The classic is the rain barrel, which is already available in a luxurious version with a cover and tap as well as a sieve / filter.
Our tip: Smaller rain barrels are also suitable for collecting rainwater on the balcony and terrace, while larger alternatives are rain tanks and rain barrels. You can read more about choosing the right container for your rainwater collection project in our article “The rain barrel at the garden house: better irrigation water for free”.
For larger collection volumes you need larger collection containers. For example, so-called rain collectors, which also collect rainwater for household consumption, use special underground tanks or cisterns.

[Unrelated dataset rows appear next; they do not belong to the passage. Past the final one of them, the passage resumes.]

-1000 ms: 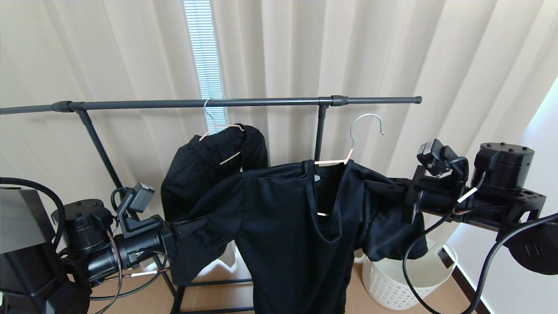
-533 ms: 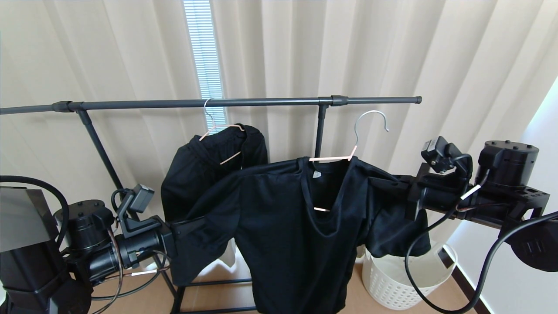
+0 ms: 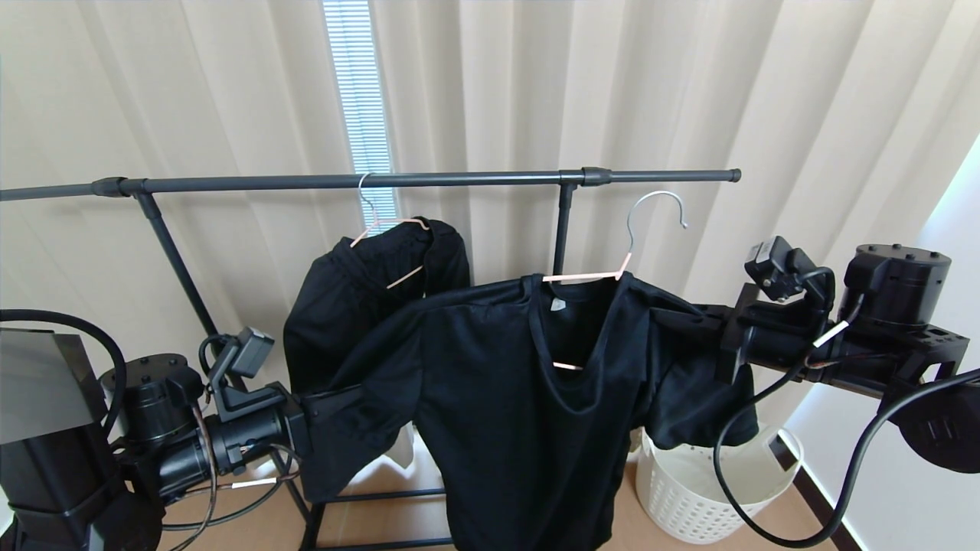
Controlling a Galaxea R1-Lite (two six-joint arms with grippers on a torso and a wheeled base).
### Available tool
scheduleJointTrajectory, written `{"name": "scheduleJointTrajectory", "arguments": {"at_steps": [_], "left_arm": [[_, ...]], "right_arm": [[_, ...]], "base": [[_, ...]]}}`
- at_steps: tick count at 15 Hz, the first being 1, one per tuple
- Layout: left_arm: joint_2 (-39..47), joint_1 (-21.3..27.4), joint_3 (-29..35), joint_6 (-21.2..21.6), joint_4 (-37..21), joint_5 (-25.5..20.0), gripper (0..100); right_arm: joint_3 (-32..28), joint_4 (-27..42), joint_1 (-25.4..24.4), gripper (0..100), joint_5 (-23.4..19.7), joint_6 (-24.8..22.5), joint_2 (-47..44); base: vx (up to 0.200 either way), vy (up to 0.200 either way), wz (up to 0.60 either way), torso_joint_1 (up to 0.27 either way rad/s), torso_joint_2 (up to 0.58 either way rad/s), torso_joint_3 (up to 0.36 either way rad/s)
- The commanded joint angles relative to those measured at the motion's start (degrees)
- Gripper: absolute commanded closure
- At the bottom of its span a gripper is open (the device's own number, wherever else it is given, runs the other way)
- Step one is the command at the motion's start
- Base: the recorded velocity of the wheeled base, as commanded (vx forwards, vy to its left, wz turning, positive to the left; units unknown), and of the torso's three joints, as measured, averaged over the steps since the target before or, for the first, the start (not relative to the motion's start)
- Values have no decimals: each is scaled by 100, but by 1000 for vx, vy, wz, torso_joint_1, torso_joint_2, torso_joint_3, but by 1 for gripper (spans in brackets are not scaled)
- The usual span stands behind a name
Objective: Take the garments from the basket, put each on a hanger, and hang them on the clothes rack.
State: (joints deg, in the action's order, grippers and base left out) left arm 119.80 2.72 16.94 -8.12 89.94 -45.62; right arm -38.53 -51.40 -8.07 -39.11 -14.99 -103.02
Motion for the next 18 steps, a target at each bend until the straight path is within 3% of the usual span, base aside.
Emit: {"name": "scheduleJointTrajectory", "arguments": {"at_steps": [1, 6, 7, 13, 16, 17, 18], "left_arm": [[0, -8, -7, 3, 6, -61, 100], [0, -8, -42, 82, 6, -96, 100], [-9, -8, -51, 205, 6, -96, 0], [-229, -17, -156, 205, 6, -105, 0], [-545, 71, -165, -67, 6, -105, 0], [-1081, 247, -148, -797, 6, -79, 0], [-1275, 282, -139, -990, 6, -70, 0]], "right_arm": [[-5, -2, -2, 100, 0, -3, 1], [-5, -2, -2, 100, 0, -3, -7], [-5, -2, -2, 100, 0, -3, -7], [-5, -2, -2, 100, 0, -3, -42], [4, -2, -10, 100, 0, -3, -69], [21, -2, -63, 100, 0, -12, -148], [30, -2, -116, 100, 0, -12, -166]], "base": [[0, 0, 0, 0, 0, 0], [0, 0, 0, 0, 0, 0], [0, 0, 0, 0, 0, 0], [0, 0, 0, 0, 0, 0], [0, 0, 0, 0, 0, 0], [0, 0, 0, 0, 0, 0], [0, 0, 0, 0, 0, 0]]}}
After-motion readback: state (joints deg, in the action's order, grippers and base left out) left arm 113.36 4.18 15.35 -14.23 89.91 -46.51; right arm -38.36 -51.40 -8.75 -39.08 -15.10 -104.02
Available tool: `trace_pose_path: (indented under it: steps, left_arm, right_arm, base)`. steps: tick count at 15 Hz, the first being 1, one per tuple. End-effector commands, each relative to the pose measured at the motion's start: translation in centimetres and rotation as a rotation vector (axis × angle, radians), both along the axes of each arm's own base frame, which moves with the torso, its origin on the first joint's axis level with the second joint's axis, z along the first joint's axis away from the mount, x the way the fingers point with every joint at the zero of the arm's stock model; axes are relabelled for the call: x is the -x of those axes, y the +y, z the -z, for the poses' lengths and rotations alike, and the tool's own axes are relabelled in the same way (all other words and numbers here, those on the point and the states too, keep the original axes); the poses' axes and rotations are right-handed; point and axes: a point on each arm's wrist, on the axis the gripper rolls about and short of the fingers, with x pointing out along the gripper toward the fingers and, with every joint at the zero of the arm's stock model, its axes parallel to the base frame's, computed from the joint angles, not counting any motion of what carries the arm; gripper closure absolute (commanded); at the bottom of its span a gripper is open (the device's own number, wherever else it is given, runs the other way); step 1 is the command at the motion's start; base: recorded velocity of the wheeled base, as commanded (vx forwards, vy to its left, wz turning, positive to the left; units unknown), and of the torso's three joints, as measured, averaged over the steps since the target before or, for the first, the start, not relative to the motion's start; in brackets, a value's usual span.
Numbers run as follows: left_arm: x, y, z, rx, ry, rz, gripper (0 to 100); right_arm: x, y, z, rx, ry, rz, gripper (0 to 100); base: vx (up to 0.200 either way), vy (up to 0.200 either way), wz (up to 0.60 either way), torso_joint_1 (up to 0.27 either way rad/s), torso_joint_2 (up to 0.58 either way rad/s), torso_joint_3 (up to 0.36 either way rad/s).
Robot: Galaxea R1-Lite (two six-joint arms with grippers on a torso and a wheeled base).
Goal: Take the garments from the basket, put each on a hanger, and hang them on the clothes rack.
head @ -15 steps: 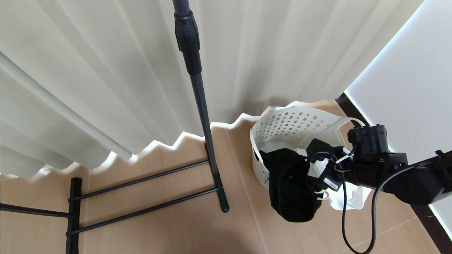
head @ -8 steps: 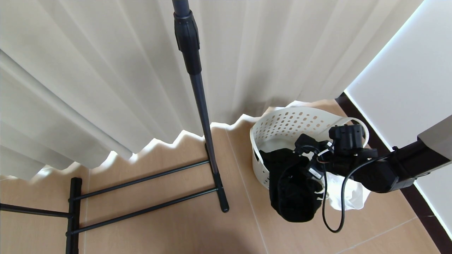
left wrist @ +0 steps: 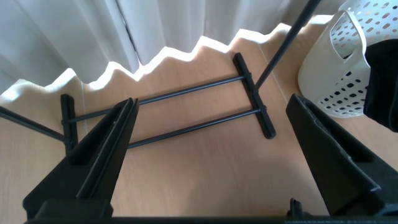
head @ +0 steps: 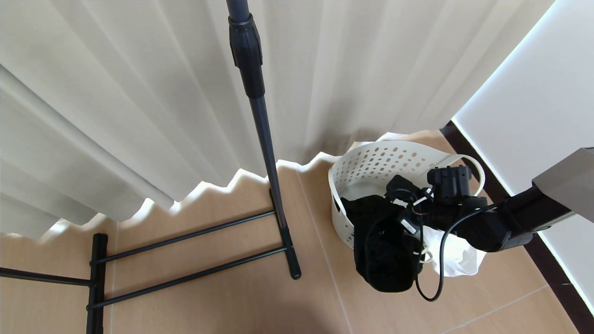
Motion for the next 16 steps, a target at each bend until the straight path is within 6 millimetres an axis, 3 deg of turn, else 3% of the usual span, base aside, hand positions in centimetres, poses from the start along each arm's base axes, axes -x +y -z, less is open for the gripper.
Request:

Both can be installed underground and do not take up any space on the property or in the garden. In addition, the underground rainwater collection slows down the germination of the water.
3 ways to collect rainwater – this is how it works without a roof!
You don’t have a roof to collect rainwater? Then let us show you three alternatives:
- Collecting rainwater in containers: place containers on the balcony, terrace or in the garden to collect rainwater. These can be bowls, buckets and pots. The larger the opening, the more rainwater you collect with it.
- Collect rainwater in water-repellent tarpaulins: You can also use a so-called tarp that you buy from an outdoor outfitter or a sun sail to collect rainwater. You stretch the tarpaulin strategically – with a gradient! – in the garden and let a corner open into suitable collecting containers so that the rainwater collects in them.
Our tip: Are you missing trees or posts to attach the tarpaulin? No problem! Install a rotary clothes dryer in the garden! In sunny weather you can dry your laundry on it and in rainy weather you can put a tarpaulin and collect the rainwater.
- Collect rainwater on a DIY rain roof: You can use a self-made frame as a rain roof to collect rainwater in a targeted manner. Build the frame from four posts, crossbars with a slope and a foil on top, ideally so high that the rain barrel or rain tank can be placed underneath. If you then green the side of the frame with climbing plants, you have also created an attractive privacy screen for the bin or tank.